YOUR INSTRUCTIONS
All pictures are to be excluded when the data below is output verbatim.
▶
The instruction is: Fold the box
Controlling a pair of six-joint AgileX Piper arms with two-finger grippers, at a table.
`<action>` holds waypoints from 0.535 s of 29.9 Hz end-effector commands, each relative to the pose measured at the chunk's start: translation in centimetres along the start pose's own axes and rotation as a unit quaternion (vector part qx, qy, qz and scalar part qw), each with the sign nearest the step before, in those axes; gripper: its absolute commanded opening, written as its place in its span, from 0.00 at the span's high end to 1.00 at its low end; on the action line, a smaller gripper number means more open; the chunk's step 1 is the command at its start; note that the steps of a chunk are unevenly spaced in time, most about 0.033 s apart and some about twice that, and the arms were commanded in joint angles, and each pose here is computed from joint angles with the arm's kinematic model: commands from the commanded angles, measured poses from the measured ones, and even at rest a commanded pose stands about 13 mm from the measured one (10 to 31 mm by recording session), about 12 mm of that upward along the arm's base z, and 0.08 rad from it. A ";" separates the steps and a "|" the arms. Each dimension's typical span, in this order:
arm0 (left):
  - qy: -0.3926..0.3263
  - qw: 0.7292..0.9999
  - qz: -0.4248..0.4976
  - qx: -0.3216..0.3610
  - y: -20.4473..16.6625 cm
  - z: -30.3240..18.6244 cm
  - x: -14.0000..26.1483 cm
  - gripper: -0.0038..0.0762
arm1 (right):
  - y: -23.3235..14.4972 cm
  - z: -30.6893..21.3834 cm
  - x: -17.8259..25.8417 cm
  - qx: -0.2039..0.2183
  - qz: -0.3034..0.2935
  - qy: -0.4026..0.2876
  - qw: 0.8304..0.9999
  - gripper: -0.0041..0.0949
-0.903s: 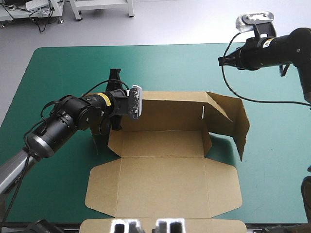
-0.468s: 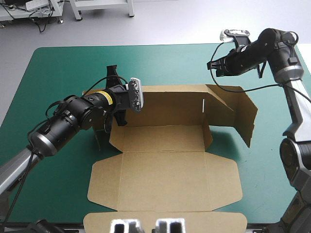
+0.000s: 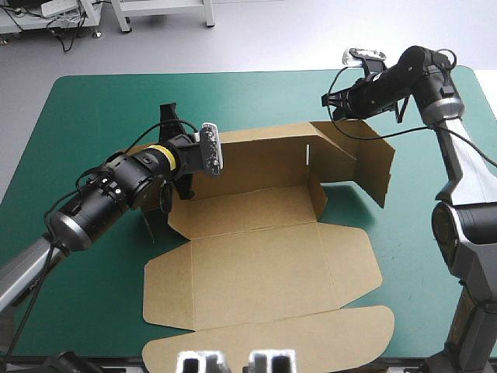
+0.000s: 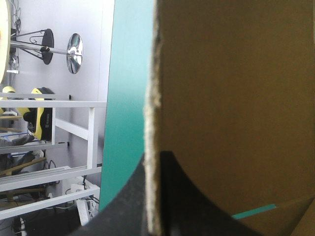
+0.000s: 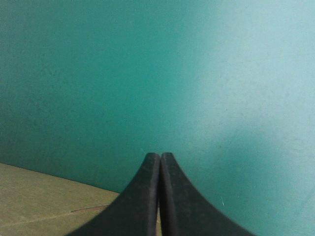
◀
REPLY TO THE TASK
The instruction is: Fold the box
Controlling a pair of six-joint AgileX Piper arms with two-finger grippers, at a table.
`<action>` holds waypoints from 0.535 s of 29.9 Hz end-effector commands, each relative to the pose measured at the chunk's start: translation in centimetres along the start pose's own axes and rotation as a unit quaternion (vector part qx, qy, qz and scalar part qw), each with the sign nearest the step before, in those axes; gripper: its absolute commanded opening, written as its place in its span, from 0.00 at the span's high end to 1.00 at its low end; on the action line, a smaller gripper number means more open; the chunk's step 1 is the command at its start; note that the steps of a chunk are unevenly spaced in time, most about 0.033 s apart and some about twice that, and the arms were commanded in joint angles, and each pose here is computed from joint angles with the arm's kinematic model: commands from the commanded angles, measured poses from the measured ones, and even at rest a commanded pose stands about 13 mm from the measured one (10 to 31 mm by recording session), about 12 mm of that upward along the arm's base z, and 0.08 rad from it. A ";" separates the steps and a "|" the arms. Each dimension's typical span, in this order:
arm0 (left):
  - qy: -0.3926..0.3263
  - qw: 0.7292..0.9999
  - qz: -0.4248..0.4976
  - qx: -0.3216..0.3610
  - y: -20.4473..16.6625 cm
  - z: -30.3240..18.6244 cm
  - x: -14.0000..26.1483 cm
  - gripper: -0.0038..0.0762
arm1 (right):
  - y: -23.3235..14.4972 cm
  - z: -30.6893..21.3834 cm
  - x: -17.8259..25.8417 cm
  - qx: -0.2039..0.2183
  - qz: -0.3034..0.2935
  - qy: -0.4026..0.2876
  - qw: 0.8304..0.9999
  - gripper: -0.0041..0.0949
-0.903s: 
-0.468s: 
+0.000s: 
+0.000s: 
+0.000s: 

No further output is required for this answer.